What to do ▸
Lines before the one containing "Bounding boxes for pink" are left out; return that line and all lines after it, exactly, through the end of the records below.

Records from a data collection:
++++++++++++++++++++

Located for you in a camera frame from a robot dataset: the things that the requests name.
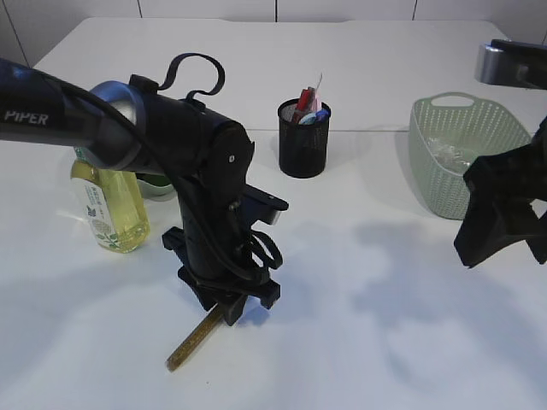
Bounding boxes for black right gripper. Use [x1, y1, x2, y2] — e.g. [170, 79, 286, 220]
[454, 120, 546, 268]

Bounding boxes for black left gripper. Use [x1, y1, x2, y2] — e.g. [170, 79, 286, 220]
[162, 187, 283, 326]

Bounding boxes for gold glitter pen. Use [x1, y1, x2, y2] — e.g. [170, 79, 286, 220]
[165, 305, 223, 372]

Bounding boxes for clear plastic sheet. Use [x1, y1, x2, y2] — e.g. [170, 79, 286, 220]
[428, 138, 477, 174]

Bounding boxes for green tea plastic bottle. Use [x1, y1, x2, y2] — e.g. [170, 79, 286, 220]
[70, 148, 150, 254]

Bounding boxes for blue capped scissors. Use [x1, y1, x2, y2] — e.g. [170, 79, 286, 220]
[298, 108, 331, 126]

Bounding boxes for red glitter pen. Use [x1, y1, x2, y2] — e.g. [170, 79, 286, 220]
[296, 87, 315, 114]

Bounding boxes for transparent plastic ruler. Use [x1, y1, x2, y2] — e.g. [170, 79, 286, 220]
[314, 73, 323, 96]

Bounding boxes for pink capped scissors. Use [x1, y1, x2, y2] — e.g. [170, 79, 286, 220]
[311, 94, 322, 113]

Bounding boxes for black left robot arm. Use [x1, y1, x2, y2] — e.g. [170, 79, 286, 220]
[1, 56, 288, 325]

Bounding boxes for green woven plastic basket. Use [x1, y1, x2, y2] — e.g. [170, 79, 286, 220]
[409, 91, 532, 220]

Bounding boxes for light green wavy plate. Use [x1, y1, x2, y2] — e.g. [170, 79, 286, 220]
[136, 173, 175, 202]

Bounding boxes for black mesh pen holder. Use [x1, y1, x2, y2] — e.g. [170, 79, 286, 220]
[277, 98, 332, 179]

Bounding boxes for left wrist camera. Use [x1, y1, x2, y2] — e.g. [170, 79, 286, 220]
[241, 184, 289, 226]

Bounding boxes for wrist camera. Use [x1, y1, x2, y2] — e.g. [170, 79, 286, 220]
[474, 39, 546, 90]
[241, 184, 289, 226]

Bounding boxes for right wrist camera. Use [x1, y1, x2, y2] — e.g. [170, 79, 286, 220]
[474, 39, 546, 90]

++++++++++++++++++++

Output for this task ▸
Bounding boxes for pink capped scissors. Use [x1, y1, x2, y2] — e.g. [170, 79, 286, 220]
[311, 94, 322, 113]

Bounding boxes for black left robot arm. Use [x1, y1, x2, y2] — e.g. [170, 79, 286, 220]
[1, 56, 288, 325]

Bounding boxes for green woven plastic basket. Use [x1, y1, x2, y2] — e.g. [170, 79, 286, 220]
[409, 91, 532, 220]

Bounding boxes for light green wavy plate. Use [x1, y1, x2, y2] — e.g. [170, 79, 286, 220]
[136, 173, 175, 202]

Bounding boxes for black mesh pen holder. Use [x1, y1, x2, y2] — e.g. [170, 79, 286, 220]
[277, 98, 332, 179]

Bounding boxes for left wrist camera. Use [x1, y1, x2, y2] — e.g. [170, 79, 286, 220]
[241, 184, 289, 226]

Bounding boxes for wrist camera. Use [x1, y1, x2, y2] — e.g. [170, 79, 286, 220]
[474, 39, 546, 90]
[241, 184, 289, 226]

Bounding boxes for right wrist camera. Use [x1, y1, x2, y2] — e.g. [170, 79, 286, 220]
[474, 39, 546, 90]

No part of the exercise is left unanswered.